# Anonymize JupyterHub Logs

This notebooks extracts anonymized, publishable user session information from JupyterHub logs.

## Extract user session information from the log

We only care about server starts & stops, so we extract lines related to this from the JupyterHub log. We might pre-filter the log with something like `grep 'seconds to' jupyterhub.log > filtered-jupyterhub.log` to make processing faster - the Berkeley JupyterHub logfile for Spring 2018 semester was 7G without this pre-filtering!

## Anonymize user names

User names should not leak, but we want to establish usage patterns for individual users across time. We accomplish this by hashing each username with an ephemeral secret salt. This ensures user names stay same across each run of this notebook, but can't be co-related with other datasets that might be made in the future.

## Reduce data resolution

User activity timestamps are important for most analysis, but can also be used in attacks to de-anonymize users. To safeguard against this, we only provide timestamps with hourly resolution. This is good enough for most analysis at large scales.

## Eliminate periods of low activity 

If only a small number of users activities happen in any given hour, the risk of them being de-anonymized becomes higher. For example, if you know student A was active on the hub at Friday Jan 21 2018 9PM via other channels (maybe they tweeted about it!), then from this dataset you can find their hashed user id & hence track their activity across time!
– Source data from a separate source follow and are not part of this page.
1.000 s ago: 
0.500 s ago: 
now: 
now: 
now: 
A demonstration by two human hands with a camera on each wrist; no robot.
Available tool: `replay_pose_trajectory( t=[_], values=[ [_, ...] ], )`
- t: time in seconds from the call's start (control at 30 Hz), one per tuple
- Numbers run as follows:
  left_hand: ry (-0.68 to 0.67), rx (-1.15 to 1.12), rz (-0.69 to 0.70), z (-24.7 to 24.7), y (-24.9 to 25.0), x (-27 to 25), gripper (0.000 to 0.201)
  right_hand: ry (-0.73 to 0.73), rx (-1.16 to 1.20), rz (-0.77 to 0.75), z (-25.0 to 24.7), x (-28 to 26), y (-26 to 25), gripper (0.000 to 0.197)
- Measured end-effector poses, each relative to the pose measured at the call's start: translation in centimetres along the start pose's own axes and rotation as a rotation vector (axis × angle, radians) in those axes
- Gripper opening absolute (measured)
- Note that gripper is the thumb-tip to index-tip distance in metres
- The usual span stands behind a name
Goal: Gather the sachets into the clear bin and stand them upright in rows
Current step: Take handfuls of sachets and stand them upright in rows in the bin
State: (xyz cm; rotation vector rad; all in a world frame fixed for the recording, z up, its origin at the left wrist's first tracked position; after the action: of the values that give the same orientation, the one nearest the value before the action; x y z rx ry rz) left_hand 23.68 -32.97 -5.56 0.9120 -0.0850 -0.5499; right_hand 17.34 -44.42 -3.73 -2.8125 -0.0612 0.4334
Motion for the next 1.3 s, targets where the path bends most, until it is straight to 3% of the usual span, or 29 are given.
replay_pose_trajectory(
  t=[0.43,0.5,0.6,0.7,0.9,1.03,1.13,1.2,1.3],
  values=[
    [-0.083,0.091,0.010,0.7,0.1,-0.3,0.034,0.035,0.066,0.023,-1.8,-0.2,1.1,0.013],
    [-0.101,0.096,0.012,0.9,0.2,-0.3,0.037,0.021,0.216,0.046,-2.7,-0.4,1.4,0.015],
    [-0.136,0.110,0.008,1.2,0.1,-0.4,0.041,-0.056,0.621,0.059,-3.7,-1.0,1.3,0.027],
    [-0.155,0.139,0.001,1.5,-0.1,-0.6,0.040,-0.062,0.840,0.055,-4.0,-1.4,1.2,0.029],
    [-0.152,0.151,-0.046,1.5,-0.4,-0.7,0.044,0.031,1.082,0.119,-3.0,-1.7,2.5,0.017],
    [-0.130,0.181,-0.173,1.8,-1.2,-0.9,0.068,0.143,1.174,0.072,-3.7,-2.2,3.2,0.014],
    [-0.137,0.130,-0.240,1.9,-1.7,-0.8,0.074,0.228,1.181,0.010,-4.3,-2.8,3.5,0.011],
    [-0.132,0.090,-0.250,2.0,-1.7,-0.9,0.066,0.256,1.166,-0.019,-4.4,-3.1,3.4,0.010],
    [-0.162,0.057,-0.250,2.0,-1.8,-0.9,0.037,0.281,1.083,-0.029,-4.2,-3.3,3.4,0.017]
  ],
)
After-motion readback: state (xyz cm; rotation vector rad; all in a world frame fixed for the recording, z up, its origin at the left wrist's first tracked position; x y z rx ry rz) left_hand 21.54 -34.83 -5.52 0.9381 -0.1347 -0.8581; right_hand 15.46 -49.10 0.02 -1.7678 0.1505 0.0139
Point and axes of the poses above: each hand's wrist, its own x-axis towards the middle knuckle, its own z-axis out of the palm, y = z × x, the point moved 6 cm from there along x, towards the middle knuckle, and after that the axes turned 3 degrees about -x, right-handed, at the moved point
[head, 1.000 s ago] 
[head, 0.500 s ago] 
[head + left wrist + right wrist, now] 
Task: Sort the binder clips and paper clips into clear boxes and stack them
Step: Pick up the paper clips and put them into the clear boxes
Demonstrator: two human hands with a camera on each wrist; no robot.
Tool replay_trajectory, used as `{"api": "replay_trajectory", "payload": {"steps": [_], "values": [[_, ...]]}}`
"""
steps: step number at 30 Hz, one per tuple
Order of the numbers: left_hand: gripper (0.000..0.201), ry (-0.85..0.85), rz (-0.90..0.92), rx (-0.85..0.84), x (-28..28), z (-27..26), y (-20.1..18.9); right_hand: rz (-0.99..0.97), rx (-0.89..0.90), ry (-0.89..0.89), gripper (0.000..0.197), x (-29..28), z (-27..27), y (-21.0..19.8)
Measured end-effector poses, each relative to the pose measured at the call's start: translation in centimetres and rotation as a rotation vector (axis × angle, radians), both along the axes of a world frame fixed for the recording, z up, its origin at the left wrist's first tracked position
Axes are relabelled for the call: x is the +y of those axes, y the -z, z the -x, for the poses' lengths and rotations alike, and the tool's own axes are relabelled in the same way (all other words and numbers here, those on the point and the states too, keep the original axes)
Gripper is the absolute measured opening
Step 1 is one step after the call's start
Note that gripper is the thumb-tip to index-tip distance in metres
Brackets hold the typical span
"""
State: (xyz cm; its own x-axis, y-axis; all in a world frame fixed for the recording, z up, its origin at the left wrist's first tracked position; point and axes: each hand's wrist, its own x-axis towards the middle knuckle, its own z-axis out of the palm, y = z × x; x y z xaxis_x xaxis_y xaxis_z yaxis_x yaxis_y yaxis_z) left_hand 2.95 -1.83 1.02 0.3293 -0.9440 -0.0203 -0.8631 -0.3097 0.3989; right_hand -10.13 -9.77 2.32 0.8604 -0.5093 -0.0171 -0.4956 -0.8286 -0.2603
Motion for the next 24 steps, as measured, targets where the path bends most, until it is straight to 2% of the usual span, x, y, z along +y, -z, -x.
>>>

We try to make this harder by eliminating data for the hours where less than `k` user activities happened. We set `k` to 5 by default.

## Ongoing process

This is a best effort in anonymizing usage data, and could use improvements! If you think of any, please let me know!

## Further reading

The wikipedia article for [k-anonymity](https://en.wikipedia.org/wiki/K-anonymity) is pretty good. The [original paper](https://dataprivacylab.org/dataprivacy/projects/kanonymity/paper3.pdf) is also fairly readable!

In [1]:
import hashlib
import hmac
import json
import dateutil
import secrets

# Generate a HMAC key for salting the username
# This is only kept in memory, so we can not reverse this after this process dies
HMAC_KEY = secrets.token_bytes(32)

def parse_activity_line(line):
    """
    Parses a user server start/stop line from JupyterHub logs
    
    Returns a tuple of (timestamp, anonymized_username, action).
    
    timestamp is rounded out to the nearest hour for anonymization purposes.
    """
    lineparts = line.split()
    try:
        # Round all timestamp info to the hour to make it more anonymous
        ts = dateutil.parser.parse('{} {}'.format(lineparts[1], lineparts[2])).replace(minute=0, second=0, microsecond=0)
        user = lineparts[6].strip()
        userhash = hmac.new(HMAC_KEY, user.encode(), hashlib.sha512).hexdigest()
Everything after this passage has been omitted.